So transactions are difficult because they are illegal, and blockchain helps to facilitate crime?
Are there other uses? Surely a large and legitimate operation like Stripe and the companies they mention in the blog post would have found additional use cases?
The sentences that follow “found utility” say what that utility is:
> For example, Bridge (a stablecoin orchestration platform that Stripe acquired) is used by SpaceX for managing money in long-tail markets. Another big customer, DolarApp, is providing banking services to customers in Latin America.
> So transactions are difficult because they are illegal, and blockchain helps to facilitate crime?
Let's say I make drinking water illegal, would you still do it? Sure you would, you need it to live, laws be damned.
In Argentina it was a similar situation, financially speaking, but with USD, as Argentina had like 1000% accumulated inflation since 2019, so basically the ARS melted in your hands, and the USD/Euros/crypto where your only safe havens.

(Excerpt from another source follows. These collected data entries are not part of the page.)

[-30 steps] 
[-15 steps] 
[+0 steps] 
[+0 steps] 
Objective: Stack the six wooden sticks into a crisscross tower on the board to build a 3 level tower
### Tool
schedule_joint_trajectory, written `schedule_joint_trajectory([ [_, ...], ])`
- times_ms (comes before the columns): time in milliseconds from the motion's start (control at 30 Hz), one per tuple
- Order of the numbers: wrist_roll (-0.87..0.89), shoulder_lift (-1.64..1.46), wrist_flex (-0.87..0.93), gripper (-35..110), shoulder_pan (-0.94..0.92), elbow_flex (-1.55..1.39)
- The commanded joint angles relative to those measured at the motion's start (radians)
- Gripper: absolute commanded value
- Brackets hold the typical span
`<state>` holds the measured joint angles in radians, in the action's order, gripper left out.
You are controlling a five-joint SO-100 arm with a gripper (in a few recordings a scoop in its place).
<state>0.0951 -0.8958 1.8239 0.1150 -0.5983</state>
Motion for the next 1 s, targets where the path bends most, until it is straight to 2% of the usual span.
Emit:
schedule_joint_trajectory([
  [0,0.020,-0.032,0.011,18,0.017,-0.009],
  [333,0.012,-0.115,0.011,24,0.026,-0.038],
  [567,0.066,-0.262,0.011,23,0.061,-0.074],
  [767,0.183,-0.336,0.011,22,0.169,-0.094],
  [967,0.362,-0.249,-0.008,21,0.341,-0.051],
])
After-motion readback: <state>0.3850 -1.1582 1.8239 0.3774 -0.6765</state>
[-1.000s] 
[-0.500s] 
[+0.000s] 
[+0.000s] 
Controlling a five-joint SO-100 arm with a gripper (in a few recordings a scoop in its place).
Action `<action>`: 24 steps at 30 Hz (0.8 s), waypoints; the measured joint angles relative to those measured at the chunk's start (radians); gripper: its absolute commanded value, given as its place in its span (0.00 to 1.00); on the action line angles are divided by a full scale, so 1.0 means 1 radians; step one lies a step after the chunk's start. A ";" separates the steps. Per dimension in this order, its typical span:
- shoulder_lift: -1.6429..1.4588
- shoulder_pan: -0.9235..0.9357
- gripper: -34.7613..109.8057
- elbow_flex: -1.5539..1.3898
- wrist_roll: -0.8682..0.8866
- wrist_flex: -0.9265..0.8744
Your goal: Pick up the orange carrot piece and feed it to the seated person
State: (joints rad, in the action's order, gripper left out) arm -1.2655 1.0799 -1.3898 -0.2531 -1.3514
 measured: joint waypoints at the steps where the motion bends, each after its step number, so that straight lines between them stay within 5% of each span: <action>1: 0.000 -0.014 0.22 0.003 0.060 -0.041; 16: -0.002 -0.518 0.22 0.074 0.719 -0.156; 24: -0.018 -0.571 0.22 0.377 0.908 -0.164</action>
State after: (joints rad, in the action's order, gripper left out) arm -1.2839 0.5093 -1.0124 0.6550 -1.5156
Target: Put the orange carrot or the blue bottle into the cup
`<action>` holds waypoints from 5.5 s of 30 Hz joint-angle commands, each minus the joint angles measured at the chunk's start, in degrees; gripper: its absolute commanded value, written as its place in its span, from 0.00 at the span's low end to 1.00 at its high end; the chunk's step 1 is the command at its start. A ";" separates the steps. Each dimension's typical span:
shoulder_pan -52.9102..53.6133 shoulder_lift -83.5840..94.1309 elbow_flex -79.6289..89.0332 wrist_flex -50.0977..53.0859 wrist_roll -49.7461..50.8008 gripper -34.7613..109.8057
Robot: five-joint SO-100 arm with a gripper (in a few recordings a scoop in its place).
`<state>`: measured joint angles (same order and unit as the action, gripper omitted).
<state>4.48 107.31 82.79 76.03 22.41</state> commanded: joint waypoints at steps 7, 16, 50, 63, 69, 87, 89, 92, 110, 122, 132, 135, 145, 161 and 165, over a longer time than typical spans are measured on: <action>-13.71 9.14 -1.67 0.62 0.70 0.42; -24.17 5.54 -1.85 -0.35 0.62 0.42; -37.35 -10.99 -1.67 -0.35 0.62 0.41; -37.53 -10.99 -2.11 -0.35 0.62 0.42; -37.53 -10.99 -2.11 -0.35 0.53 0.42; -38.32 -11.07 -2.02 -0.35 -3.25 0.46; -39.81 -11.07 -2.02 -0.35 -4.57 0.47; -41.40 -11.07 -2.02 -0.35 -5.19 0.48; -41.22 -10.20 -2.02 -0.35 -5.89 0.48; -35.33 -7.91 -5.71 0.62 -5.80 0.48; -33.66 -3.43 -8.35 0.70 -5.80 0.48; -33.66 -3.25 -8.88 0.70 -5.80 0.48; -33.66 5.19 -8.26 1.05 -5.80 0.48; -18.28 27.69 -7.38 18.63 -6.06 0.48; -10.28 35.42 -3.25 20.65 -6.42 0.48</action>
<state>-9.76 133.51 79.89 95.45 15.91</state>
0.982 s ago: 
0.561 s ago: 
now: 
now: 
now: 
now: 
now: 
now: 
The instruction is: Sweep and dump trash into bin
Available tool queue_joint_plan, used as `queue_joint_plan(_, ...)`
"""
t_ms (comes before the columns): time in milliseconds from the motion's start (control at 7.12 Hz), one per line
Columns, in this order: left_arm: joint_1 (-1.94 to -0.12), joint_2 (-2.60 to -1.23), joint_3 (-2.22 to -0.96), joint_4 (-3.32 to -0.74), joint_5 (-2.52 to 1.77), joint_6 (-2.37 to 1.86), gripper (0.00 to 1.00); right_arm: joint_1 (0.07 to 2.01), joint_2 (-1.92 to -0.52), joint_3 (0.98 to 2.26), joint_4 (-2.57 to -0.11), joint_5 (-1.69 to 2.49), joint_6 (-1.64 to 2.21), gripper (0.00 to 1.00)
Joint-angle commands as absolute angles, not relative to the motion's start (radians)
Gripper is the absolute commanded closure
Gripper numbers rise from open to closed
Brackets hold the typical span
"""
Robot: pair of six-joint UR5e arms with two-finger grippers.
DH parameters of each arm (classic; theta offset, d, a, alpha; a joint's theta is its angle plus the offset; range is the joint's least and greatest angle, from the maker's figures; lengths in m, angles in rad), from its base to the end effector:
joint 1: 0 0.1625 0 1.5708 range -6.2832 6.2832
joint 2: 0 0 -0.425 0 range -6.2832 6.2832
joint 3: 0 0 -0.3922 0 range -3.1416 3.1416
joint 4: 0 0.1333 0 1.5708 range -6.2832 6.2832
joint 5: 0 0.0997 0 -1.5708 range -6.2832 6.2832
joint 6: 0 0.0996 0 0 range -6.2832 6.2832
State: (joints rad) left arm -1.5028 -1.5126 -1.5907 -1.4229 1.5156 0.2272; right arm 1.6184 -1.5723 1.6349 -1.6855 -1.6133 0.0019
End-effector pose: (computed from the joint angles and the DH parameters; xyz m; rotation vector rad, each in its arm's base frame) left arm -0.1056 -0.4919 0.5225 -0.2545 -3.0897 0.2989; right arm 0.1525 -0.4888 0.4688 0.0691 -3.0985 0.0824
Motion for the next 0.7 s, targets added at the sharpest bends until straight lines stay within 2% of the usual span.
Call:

So yes, the government made the transactions illegal, but the alternative was becoming poor (we ended up the previous government with around 55% poverty).
I'm certainly not going to moralize against breaking the law, just curious why an American company would (apparently) build a business off of facilitating it.
American companies of all sizes do that a lot; its profitable, and even if it is eventually punished, the punishment is almost never sufficient to deter pursuing the profits.
Are there other uses? Surely a large and legitimate operation like Stripe and the companies they mention in the blog post would have found additional use cases?